# A heart breaking story...



## sbrit94 (Aug 1, 2013)

So while at the vet , picking up flea pills for my dogs, the receptionist asked if I heard of the Justice for Helo case. I told her no and she went on to explain the case of a rottweiler that had gone missing. The dog's body was found 5 days later. Apparently someone had kidnapped the dog, dragged him behind their truck, castrated, and shot him in the head. The family and community are doing all that they can to get police to investigate and find the sick individual(s) who committed this horrific crime.
This story strikes home with me because I myself have 2 rottweilers that are my everything...
Here is the link for further info:
http://www.gofundme.com/justiceforhelo

Here is the "Justice for Helo" FB page:
https://www.facebook.com/justiceforhelo


----------



## Blue Fish (Jun 11, 2012)

Some people don't deserve to draw air and take up space.  

What a horrible tragedy, and those poor people who cared for that dog...I cannot imagine how awful that must be for them.  If someone hurt my animals...and I found out who they were...I'd be in jail on assault charges, because I'd go after them with a baseball bat. It wouldn't be the first time I'd gotten into a heated verbal confrontation with someone over an animal.  
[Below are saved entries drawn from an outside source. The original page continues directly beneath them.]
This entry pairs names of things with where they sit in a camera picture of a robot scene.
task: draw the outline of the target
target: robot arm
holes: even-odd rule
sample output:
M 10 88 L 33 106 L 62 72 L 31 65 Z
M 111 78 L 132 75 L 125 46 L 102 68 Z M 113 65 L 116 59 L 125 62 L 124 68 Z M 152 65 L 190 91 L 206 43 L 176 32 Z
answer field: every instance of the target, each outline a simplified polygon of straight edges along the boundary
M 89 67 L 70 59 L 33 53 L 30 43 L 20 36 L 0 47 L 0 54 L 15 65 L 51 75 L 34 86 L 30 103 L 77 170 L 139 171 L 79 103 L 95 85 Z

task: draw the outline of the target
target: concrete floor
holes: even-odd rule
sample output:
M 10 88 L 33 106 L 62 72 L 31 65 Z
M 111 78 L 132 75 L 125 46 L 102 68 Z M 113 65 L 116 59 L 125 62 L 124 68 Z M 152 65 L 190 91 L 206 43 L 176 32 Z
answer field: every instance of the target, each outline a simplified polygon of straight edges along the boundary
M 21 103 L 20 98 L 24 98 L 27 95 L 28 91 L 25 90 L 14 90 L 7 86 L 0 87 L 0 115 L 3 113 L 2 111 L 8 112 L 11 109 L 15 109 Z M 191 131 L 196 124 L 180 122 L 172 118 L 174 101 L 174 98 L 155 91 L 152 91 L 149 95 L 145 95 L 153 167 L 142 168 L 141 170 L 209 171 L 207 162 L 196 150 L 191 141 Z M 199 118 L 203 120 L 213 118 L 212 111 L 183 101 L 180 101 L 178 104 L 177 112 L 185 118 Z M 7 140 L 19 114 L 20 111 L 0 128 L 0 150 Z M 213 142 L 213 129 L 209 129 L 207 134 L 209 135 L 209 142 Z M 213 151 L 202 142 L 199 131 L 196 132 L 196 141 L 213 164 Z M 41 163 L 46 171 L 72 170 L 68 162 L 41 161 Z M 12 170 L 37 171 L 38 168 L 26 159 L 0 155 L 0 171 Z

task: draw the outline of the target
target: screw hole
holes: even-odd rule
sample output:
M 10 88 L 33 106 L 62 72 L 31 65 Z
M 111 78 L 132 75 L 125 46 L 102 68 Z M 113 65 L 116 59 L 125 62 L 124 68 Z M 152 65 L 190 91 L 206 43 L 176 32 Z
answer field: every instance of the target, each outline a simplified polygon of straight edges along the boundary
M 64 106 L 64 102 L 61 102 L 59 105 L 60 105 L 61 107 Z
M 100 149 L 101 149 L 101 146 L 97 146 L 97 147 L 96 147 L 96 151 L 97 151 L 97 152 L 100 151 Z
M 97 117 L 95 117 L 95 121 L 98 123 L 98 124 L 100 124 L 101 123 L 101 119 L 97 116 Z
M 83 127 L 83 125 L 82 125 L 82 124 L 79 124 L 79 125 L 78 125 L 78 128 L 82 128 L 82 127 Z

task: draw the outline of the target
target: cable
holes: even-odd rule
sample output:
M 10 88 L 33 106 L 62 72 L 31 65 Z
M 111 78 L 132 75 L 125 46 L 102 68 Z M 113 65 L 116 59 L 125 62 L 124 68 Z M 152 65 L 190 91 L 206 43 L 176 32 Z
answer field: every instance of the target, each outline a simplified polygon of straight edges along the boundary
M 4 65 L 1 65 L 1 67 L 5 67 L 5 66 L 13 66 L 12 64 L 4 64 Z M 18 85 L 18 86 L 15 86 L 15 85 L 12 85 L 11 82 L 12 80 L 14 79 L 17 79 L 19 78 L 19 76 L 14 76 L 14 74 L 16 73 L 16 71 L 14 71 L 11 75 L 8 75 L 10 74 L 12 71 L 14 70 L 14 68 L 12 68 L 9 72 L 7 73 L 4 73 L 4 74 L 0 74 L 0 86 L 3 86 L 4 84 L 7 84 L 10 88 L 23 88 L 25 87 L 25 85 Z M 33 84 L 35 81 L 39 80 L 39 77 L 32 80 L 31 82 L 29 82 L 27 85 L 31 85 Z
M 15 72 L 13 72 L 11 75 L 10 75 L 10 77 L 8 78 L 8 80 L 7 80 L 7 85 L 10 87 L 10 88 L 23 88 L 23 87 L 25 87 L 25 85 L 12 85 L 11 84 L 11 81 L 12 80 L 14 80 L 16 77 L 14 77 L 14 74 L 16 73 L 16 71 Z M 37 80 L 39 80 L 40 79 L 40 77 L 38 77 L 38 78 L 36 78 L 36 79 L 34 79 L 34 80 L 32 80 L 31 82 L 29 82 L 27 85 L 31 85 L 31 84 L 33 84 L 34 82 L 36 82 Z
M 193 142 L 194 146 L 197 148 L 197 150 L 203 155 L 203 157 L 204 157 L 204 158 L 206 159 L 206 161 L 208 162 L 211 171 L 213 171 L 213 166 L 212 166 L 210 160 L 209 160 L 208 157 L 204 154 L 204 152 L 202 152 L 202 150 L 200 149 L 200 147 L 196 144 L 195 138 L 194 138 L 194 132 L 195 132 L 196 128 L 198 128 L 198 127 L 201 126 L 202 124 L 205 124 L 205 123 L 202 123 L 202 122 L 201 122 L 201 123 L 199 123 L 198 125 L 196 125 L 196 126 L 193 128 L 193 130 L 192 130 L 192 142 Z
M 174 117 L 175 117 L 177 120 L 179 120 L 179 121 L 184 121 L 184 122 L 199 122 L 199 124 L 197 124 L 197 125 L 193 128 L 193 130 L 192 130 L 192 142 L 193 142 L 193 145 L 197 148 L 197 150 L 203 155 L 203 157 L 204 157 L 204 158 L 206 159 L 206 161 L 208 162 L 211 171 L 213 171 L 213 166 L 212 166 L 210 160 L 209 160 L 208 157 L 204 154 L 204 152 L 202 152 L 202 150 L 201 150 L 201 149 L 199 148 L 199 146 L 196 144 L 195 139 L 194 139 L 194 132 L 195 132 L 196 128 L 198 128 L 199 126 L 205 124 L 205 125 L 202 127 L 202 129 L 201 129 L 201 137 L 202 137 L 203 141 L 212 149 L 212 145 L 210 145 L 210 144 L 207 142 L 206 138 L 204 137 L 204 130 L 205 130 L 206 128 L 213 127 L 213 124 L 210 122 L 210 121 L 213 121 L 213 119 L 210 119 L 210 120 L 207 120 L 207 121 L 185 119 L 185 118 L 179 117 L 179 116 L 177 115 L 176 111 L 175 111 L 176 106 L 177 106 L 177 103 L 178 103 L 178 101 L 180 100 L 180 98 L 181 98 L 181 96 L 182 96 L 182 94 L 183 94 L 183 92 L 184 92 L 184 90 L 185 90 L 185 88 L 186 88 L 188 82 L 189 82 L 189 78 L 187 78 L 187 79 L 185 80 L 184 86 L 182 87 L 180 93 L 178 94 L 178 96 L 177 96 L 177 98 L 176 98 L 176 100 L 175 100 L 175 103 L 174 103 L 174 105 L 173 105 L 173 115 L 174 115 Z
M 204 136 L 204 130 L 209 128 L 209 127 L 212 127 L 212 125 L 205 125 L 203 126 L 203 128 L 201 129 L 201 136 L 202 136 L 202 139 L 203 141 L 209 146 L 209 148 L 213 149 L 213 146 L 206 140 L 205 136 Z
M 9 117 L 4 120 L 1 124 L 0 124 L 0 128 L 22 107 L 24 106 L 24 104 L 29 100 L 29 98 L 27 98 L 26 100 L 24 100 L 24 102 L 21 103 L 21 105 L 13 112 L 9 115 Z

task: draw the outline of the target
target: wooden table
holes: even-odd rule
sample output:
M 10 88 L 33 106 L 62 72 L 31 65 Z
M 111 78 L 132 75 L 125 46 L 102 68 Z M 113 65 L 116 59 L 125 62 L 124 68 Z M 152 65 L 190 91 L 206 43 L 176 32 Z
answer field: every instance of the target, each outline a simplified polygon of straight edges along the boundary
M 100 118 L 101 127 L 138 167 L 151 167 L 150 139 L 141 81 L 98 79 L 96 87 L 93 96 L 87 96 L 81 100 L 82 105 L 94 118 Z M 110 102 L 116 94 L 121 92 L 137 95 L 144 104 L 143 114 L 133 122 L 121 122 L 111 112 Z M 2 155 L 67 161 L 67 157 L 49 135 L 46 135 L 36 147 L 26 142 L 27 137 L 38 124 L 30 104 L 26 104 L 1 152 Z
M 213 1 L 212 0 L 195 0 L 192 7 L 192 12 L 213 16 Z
I'll definitely follow the link to his justice page, anything I can do to help bring these people to pay for their crimes, and more importantly, PREVENT them from ever doing it again!!


----------



## JustinieBeanie (Apr 22, 2013)

How horrible! Some people are so unimaginably cruel whether to humans or non human animals. There are some sick evil people out there in the world. My heart goes out to the family of this dog, who I'm sure was like a member of their family. I had not heard of this particular case, thank you for sharing and keeping us informed. I so sincerely hope they find the person(s) responsible and are able to bring them to justice before they do something like this again!


----------



## Polkadot (Feb 10, 2013)

Oh my God.Whoever did that should be killed. :evil:


----------



## thekinetic (May 22, 2012)

I think it's best if I didn't know who did that else I would return the favor in kind!


----------



## sbrit94 (Aug 1, 2013)

I thought I knew some people that would definitely want to follow this case. And I found them. People on this forum are amazing!


----------



## TakingthePlunge (Jul 6, 2013)

I hope they are found, because that breaks my heart. My boy is part Rottie, and 100% Rotten. If anyone for a moment did anything to hurt him... :-( Even my mom, who was CONVINCED that all Rotties (and a few other breeds) were inherently bad dogs, has now fallen in love with Dufous, and after I told her his breed mixture, has sort of changed her mind on "bad breeds". How someone could look at an animal that relies on people for food, affection, protection and shelter and do such things, I will never understand.


----------



## Silverfang (Mar 25, 2011)

This is why I prefer animals to people


----------



## TakingthePlunge (Jul 6, 2013)

no kidding. if an animal causes pain, it is either an accident, competition, or food web related. the same can't be said of humans.


----------



## Kittiesdragons (May 1, 2013)

Oh man... poor baby... I say we treat who ever did this the same way they treated that poor dog. I LOVE Rottis, they are one of my favorite breeds and I can't even imagine what kind of sicko would hurt any animal at all! I hope they find the people or person who did this and it actually gets somewhere vs. just a slap on the wrist like I've seen in the past!


----------



## thekinetic (May 22, 2012)

Silverfang said:


> This is why I prefer animals to people


I hear ya there! I have a statuesque composure around people, almost zen like. But put me around an animal, especially a dog, and I turn to mush.


----------



## sbrit94 (Aug 1, 2013)

thekinetic said:


> I hear ya there! I have a statuesque composure around people, almost zen like. But put me around an animal, especially a dog, and I turn to mush.


I'm the same way!!! I'm the quiet and shy type. But, when someone starts talking about animals my ears perk up and I could talk all day about them.


----------



## percyfyshshelley (Feb 26, 2013)

Truly horrible. That poor dog. I hope they get thoe evil people tht did that!

I have two rottie mixes. Wonderful breed.


----------



## sbrit94 (Aug 1, 2013)

I love my rotties. Couldn't live without them.


----------



## puplove52 (Jan 9, 2013)

My two dogs also mean the world to me.


----------



## puplove52 (Jan 9, 2013)

I'm sorry, I hate when people are murdered but.... that person needs to go... just die. I'm sorry but he doesn't deserve to live on this earth. RIP Helo.. I'm thinking about you.


----------



## BlueInkFish (Jan 13, 2013)

sbrit94 said:


> i'm the same way!!! I'm the quiet and shy type. But, when someone starts talking about animals my ears perk up and i could talk all day about them.


true dat!


----------